Consolidation is likely to continue, said David Haithcock, executive director of the California Independent Bankers, a trade group based in Newport Beach. But he said he’s not looking for a big jump in activity locally for at least another several quarters.
By his estimates, 16 of the 27 homegrown banks in the county are unprofitable.
“Merger opportunities are certainly out there,” Haithcock said. “But right now, capital is pretty scarce, especially with the bigger players. Bankers are still in the mode of trying to hang on to as much as they can for as long as possible.”
Pacific Mercantile has its issues. Like most local lenders, it holds millions of dollars in bad loans. In the third quarter, the bank had $59.6 million in bad loans, or about 7% of its $835 million in total loans.
Pacific Mercantile had a total capital ratio—measuring the amount of cushion a bank has against loan losses—of 10.7%, within the “well capitalized” category of regulators.
The amount the bank has been setting aside to cover loan losses has fallen in the past year, which investment banker Presson called a “very healthy sign.”
In the third quarter of 2008, Pacific Mercantile set aside $1.6 million for bad loans. During last year’s third quarter, it set aside $470,000.
In all, Pacific Mercantile’s reserve for bad loans is $17 million, or equal to 2% of its loans.
“It appears they’re managing that area of their business very strongly,” Presson said.

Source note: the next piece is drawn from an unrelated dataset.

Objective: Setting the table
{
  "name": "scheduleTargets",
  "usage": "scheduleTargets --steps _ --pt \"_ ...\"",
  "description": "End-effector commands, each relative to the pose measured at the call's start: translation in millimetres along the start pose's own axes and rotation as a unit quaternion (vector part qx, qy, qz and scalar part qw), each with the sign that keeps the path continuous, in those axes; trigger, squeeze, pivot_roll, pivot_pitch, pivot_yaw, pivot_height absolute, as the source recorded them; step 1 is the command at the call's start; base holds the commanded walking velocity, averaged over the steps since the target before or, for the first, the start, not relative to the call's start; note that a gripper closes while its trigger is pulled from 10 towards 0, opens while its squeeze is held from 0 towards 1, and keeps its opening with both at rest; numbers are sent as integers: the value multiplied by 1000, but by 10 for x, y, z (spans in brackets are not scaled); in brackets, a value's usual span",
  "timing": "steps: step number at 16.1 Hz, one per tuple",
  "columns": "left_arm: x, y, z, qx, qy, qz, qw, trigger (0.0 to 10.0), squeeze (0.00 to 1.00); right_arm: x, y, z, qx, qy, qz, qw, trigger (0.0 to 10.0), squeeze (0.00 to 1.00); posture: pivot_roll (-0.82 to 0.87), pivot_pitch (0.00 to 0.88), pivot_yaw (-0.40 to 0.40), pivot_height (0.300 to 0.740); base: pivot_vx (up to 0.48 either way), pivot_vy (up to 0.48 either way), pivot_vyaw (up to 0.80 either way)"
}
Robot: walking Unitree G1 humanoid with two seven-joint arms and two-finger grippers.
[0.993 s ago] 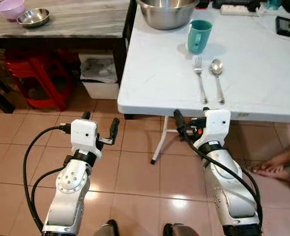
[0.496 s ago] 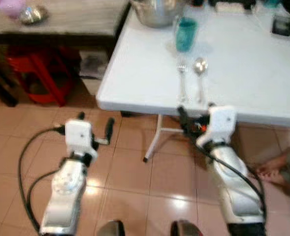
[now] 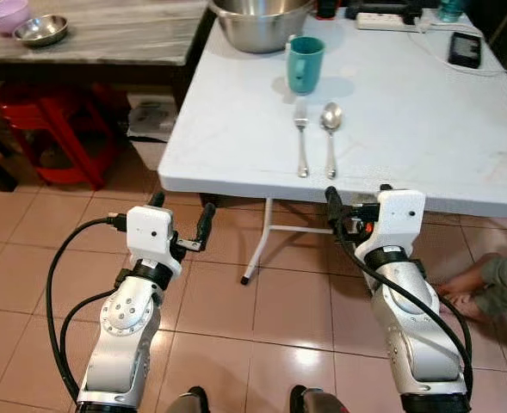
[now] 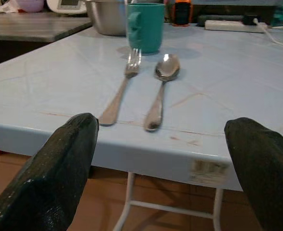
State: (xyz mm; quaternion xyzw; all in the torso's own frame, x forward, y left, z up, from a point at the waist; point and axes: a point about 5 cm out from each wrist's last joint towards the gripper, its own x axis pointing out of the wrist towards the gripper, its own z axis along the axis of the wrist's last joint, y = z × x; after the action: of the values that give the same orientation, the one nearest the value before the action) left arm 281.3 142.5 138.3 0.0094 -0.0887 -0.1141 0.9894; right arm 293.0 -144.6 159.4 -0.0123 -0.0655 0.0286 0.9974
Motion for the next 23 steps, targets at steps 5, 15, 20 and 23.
scheduleTargets --steps 5,15,20,23 --pt "7 16 -9 -8 0 -9 1000 10000 0 1 34 37 -1 -11 -2 1000 10000 0 -102 199 43 740 0 0 0" --pt "5 -19 -20 -14 -1 -22 1000 10000 0 19 43 38 1 -11 -4 1000 10000 0 -107 203 48 740 314 0 0" --pt "16 -24 -20 -15 0 -25 1000 10000 0 45 76 33 2 -14 -1 1000 10000 0 -105 207 66 740 335 0 0" --pt "36 -23 -17 -15 0 -29 999 10000 0 110 150 55 6 -26 9 1000 10000 0 -113 211 80 740 312 0 0"
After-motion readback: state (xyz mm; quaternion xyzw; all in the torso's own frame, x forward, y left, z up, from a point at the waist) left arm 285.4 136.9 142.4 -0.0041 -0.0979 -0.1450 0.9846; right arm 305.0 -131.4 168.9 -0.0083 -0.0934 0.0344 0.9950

A bank’s loans are judged by dealmakers on their diversity and exposure to troubled corners of the economy, according to Presson.
“Heavy weights in construction, real estate and other troubled sectors are red flags in these times,” he said.
Pacific Mercantile has pulled back from troubled sectors.
As of Sept. 30, about a third of its lending was commercial loans to businesses. Mortgages made to business owners to acquire buildings for their businesses were the next biggest at 22%.
Construction loans made up about 2%, or $23 million, of Pacific Mercantile’s loans as of Sept. 30, down from nearly $100 million during the real estate market’s 2006 peak.
“Even though we believe our pullback in most areas came early, it takes time to wind down a portfolio’s loans,” Dellerba said. “So there continues to be some ramifications on our books.”
Dellerba said he blames most of the bank’s recent loan losses on “about a half dozen of our construction loans.”
Meanwhile, the bank has moved into stronger sectors, he said.
“The bulk of our loan portfolio is now going to companies involved in manufacturing, distribution, wholesale and professional services,” Dellerba said.